Una historia con ángel muy
brillante de García Márquez es lo que puedes leer a continuación. El
cuento narra la aparición de un hombre viejo (“Un señor muy viejo con unas alas
enormes”) que aparece tirado en el fondo del patio de una casa asolada por los
cangrejos. Poco a poco, todos tienden a pensar que se trata de un ángel…
García Márquez demuestra en este
cuento, una vez más, su destreza con los diálogos.
En su obra los diálogos son siempre
escasos pero certeros. Tanto es así, que solo hay un pie de diálogo en toda la
narración, si bien va a constituirse desde las primeras líneas en el motor
de la historia: la creencia de que el viejo del que nada saben y que no se
comunica con nadie es un ángel.
—Es un ángel –les dijo—. Seguro que
venía por el niño, pero el pobre está tan viejo que lo ha tumbado la lluvia.
Cuento: Un señor muy viejo con unas alas enormes
Gabriel García
Márquez
Al tercer día de lluvia habían matado
tantos cangrejos dentro de la casa, que Pelayo tuvo que atravesar su patio
anegado para tirarlos al mar, pues el niño recién nacido había pasado la noche
con calenturas y se pensaba que era causa de la pestilencia.

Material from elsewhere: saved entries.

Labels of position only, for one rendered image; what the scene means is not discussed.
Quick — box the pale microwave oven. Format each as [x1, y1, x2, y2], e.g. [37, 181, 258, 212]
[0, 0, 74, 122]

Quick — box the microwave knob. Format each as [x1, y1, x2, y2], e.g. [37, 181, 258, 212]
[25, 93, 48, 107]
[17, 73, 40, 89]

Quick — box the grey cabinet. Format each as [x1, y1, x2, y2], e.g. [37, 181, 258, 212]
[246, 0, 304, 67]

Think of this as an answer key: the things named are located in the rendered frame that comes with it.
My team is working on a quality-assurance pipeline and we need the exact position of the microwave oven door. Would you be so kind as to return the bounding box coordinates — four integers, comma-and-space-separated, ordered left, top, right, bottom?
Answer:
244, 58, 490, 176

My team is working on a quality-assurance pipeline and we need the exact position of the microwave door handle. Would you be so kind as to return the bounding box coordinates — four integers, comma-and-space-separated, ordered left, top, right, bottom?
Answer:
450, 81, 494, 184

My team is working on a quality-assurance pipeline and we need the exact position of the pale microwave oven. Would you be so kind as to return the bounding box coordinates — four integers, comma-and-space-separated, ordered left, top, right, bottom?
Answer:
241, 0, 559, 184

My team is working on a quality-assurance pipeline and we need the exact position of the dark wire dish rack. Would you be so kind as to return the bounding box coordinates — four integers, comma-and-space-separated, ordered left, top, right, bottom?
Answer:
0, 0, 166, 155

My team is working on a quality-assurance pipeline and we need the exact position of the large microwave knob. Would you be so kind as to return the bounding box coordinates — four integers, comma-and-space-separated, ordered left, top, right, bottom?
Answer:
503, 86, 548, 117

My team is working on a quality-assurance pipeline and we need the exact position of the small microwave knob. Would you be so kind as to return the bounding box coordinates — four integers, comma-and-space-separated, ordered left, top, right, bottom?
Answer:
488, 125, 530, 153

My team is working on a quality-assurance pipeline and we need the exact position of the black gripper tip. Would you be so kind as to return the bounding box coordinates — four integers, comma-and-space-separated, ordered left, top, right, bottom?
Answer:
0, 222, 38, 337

El mundo estaba triste desde el martes. El
cielo y el mar eran una misma cosa de ceniza, y las arenas de la playa, que en
marzo fulguraban como polvo de lumbre, se habían convertido en un caldo de lodo
y mariscos podridos. La luz era tan mansa al mediodía, que cuando Pelayo
regresaba a la casa después de haber tirado los cangrejos, le costó trabajo ver
qué era lo que se movía y se quejaba en el fondo del patio. Tuvo que acercarse
mucho para descubrir que era un hombre viejo, que estaba tumbado boca abajo en
el lodazal, y a pesar de sus grandes esfuerzos no podía levantarse, porque se
lo impedían sus enormes alas.
Asustado por aquella pesadilla, Pelayo
corrió en busca de Elisenda, su mujer, que estaba poniéndole compresas al niño
enfermo, y la llevó hasta el fondo del patio.

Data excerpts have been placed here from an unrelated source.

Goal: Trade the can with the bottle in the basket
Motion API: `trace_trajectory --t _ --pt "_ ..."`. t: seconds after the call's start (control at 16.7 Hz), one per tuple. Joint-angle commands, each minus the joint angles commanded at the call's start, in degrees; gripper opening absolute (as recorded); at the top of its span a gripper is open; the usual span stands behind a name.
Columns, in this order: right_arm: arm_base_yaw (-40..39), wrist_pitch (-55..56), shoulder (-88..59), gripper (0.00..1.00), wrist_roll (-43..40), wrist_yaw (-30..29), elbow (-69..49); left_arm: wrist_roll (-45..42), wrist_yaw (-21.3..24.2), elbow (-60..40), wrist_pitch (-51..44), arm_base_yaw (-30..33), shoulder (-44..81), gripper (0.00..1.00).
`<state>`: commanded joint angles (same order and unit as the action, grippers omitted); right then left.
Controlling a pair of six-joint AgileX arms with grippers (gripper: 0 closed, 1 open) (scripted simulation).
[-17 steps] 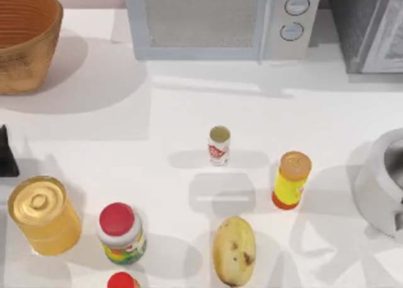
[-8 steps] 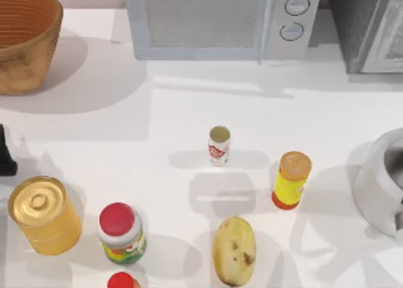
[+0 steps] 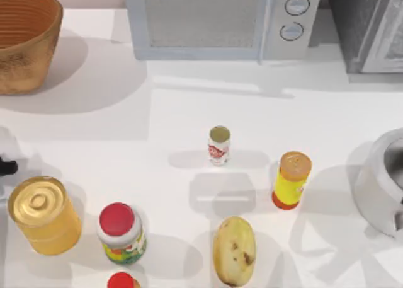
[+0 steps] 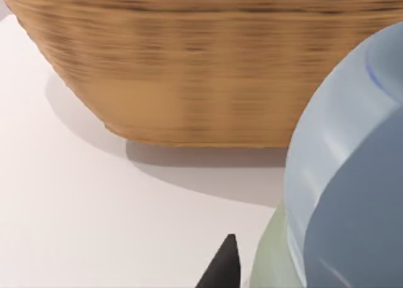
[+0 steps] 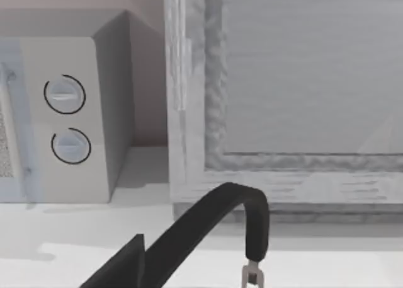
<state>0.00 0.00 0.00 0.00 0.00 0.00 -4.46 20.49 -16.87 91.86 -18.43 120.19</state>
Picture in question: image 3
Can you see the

Ambos observaron el cuerpo caído con un
callado estupor. Estaba vestido como un trapero. Le quedaban apenas unas
hilachas descoloridas en el cráneo pelado y muy pocos dientes en la boca, y su
lastimosa condición de bisabuelo ensopado lo había desprovisto de toda
grandeza. Sus alas de gallinazo grande, sucias y medio desplumadas, estaban
encalladas para siempre en el lodazal. Tanto lo observaron, y con tanta
atención, que Pelayo y Elisenda se sobrepusieron muy pronto del asombro y
acabaron por encontrarlo familiar. Entonces se atrevieron a hablarle, y él les
contestó en un dialecto incomprensible pero con una buena voz de navegante. Fue
así como pasaron por alto el inconveniente de las alas, y concluyeron con muy
buen juicio que era un náufrago solitario de alguna nave extranjera abatida por
el temporal. Sin embargo, llamaron para que lo viera una vecina que sabía todas
las cosas de la vida y la muerte, y a ella le bastó con una mirada para
sacarlos del error.
—Es un ángel –les dijo—. Seguro que
venía por el niño, pero el pobre está tan viejo que lo ha tumbado la lluvia.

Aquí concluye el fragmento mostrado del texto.